Son objectif : fuir un lourd passé de toxicomane qu’il laisse en Afrique, tenter sa chance ailleurs. Rapidement, il intègre la communauté africaine installée à Paris, vit dans un squat (qui s’appelle « Le Danger »), crée des liens d’amitié avec d’autres immigrés (souvent clandestins). L’entraide, la débrouille et les ennuis sont tous les jours au rendez-vous, car le pays des libertés est souvent une terre aride pour celles et ceux qui tentent en vain d’y être intégrés.


« Babou et Dominique cassent les portes de Danger le premier jour de la trêve hivernale avant la Coupe du monde de foot. Le calcul est savant. Du 31 octobre au 31 mars, les squatteurs ont sept mois et deux jours d’immunité absolue contre toute expulsion. France 98 devrait rajouter quelques mois de sursis. Il serait mal vu d’expulser des pauvres pendant les bacchanales du football mondial. Pour plus d’assurance, Babou rameute des familles noires, Dominique des hommes blancs. » (P.32)

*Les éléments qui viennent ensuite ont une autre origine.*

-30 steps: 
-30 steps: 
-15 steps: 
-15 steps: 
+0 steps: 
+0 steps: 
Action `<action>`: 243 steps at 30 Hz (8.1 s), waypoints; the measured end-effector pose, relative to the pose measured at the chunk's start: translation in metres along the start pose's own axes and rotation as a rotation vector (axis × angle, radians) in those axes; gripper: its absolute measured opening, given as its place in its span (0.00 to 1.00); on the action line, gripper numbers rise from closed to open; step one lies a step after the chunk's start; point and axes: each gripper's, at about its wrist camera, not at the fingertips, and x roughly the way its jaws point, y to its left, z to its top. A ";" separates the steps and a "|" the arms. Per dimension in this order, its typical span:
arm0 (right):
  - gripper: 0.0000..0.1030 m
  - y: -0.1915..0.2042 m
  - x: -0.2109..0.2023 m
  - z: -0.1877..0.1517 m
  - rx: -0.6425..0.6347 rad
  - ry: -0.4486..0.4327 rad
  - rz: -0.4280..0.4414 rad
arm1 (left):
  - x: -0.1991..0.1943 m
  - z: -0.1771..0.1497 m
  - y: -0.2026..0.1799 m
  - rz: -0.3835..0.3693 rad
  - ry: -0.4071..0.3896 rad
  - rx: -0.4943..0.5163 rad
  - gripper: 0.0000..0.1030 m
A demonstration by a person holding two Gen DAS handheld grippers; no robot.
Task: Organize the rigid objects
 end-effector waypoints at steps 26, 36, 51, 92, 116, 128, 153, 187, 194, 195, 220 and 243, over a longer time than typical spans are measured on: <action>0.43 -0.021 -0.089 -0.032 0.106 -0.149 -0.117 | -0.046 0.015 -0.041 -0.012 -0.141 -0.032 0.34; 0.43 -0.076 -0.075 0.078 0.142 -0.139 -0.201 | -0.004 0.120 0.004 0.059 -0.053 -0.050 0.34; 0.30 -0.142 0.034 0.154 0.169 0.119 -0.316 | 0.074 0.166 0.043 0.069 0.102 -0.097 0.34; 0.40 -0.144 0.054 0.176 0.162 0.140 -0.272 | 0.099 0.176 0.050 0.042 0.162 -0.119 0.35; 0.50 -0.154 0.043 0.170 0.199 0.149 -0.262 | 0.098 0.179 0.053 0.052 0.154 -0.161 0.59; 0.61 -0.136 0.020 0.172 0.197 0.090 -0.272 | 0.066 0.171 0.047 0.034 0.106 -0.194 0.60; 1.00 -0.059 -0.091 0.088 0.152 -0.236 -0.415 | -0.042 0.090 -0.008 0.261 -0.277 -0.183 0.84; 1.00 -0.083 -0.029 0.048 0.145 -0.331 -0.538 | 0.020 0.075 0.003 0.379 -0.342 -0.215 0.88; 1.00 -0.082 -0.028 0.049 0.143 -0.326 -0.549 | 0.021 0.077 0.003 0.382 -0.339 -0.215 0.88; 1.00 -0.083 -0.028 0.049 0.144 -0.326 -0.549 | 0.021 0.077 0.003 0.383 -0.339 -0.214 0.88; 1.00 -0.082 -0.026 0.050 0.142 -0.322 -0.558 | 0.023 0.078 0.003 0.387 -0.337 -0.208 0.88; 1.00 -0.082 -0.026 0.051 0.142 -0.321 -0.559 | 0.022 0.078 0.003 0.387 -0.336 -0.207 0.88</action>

Comme à son habitude, Gauz souffle le chaud et le froid dans un même paragraphe. Ça claque et ça balance, du lourd : tout le monde en prend pour son grade. Profiteurs et profités, abuseurs et abusés d’un système ciselé de failles en tout genre. Utopie, absurdité, déni. On y croirait presque tant cette fable moderne est captivante. Du pur style Gauz – modèle déposé, inimitable. À la fois drôle et révoltant. Les pages défilent de manière vertigineuse, nous entraînant dans ce qui ressemble au départ à une valse de papier… pour se terminer en lame de fond.


Et cette phrase qui revient, comme une ritournelle : « La rumeur est con. » D’un claquement de doigts, on passe du tragique au comique. Un humour souvent cinglant, en mode coupé-décalé à l’ivoirienne, et des vérités jetées au visage du lecteur dans chaque chapitre. Des gouttes de sang perlées qui viennent éclabousser le public autour d’un match de boxe. Le tournoi de la survie.


Bravo à l’auteur et belle future lecture à vous.


160 pages / Nouvelle édition sortie en janvier 2022 chez Points.